Really!! You can never write a C project without blowing up your terminal a few times.

  1. Infinite Loops in Linear Probing: My hash_get function was literally just while (table->buckets[index] != EMPTY). I forgot to handle the edge case where the table gets completely full of nodes and tombstones but doesn’t contain the key. It wrapped around forever. I had to add a start_index tracker to break the loop if we scanned the whole array.

  2. Teardown Deadlocks: When writing the sharded_destroy cleanup function, I tried locking the mutexes while freeing the memory. Bad idea. You should never destroy a mutex while holding it, and destroy should assume all worker threads are already joined.

What I Learnt

I could feel the OS and HPC(High Performance Computing) course come in handy here. I was able to utilise a lot of what I had learnt in theory.

  • Sharding proved to me that just adding more threads at a problem doesn’t make it faster if your synchronization primitives are bottlenecking.
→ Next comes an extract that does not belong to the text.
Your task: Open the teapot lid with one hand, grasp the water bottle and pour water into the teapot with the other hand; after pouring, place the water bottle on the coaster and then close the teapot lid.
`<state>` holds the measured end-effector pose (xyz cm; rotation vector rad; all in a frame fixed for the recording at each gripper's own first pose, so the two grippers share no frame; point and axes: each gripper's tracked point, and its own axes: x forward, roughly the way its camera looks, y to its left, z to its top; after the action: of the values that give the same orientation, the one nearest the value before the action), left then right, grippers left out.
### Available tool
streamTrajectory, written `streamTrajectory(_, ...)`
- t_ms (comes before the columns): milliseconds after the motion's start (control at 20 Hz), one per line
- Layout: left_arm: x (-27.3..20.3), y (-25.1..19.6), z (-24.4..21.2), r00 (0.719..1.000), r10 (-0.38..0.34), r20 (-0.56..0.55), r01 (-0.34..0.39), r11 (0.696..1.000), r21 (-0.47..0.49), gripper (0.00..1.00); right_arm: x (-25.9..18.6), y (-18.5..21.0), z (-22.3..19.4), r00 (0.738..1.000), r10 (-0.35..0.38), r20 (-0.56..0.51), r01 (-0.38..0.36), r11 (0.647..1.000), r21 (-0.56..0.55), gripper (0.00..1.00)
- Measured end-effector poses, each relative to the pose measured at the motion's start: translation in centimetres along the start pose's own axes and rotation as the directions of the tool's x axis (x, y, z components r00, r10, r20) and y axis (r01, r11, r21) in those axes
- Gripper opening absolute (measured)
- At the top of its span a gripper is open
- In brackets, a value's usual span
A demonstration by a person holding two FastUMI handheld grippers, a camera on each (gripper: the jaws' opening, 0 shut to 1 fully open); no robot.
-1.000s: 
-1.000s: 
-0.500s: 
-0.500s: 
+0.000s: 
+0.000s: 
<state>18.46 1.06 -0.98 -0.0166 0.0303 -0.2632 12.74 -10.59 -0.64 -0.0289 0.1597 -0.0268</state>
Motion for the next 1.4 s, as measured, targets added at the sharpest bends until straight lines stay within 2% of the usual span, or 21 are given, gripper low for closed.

  • To benchmark the cache hit rate without introducing a new bottleneck, I had to use C11 stdatomic.h. Using atomic_fetch_add_explicit with memory_order_relaxed let me track hits and misses across 8 threads simultaneously without a single mutex. This got me into reading more about stdatomic and understand then this again connect me back to some of the stuff I learnt in the OS course where we were trying to make some parts of the code atomic. This made it so muh more easier.

  • Choosing a pointer-based model (where the cache stores void* and the user owns the actual malloc’d payload) made the cache super fast, but forces the caller to be responsible about not freeing memory while it’s still cached.

  • I wrote a benchmarking script that blasts the cache with multiple threads doing 100,000 operations each (skewed 80/20 read-heavy). It processes over 6.4 million operations per second with zero memory leaks (verified by Valgrind). Learnt about tools like valgrind, although I did not go into depth with all these.

Conclusion

Phew! This was somewhat short project but there was a lot to learn and it was really fun getting to know the subtle details that go into making such systems.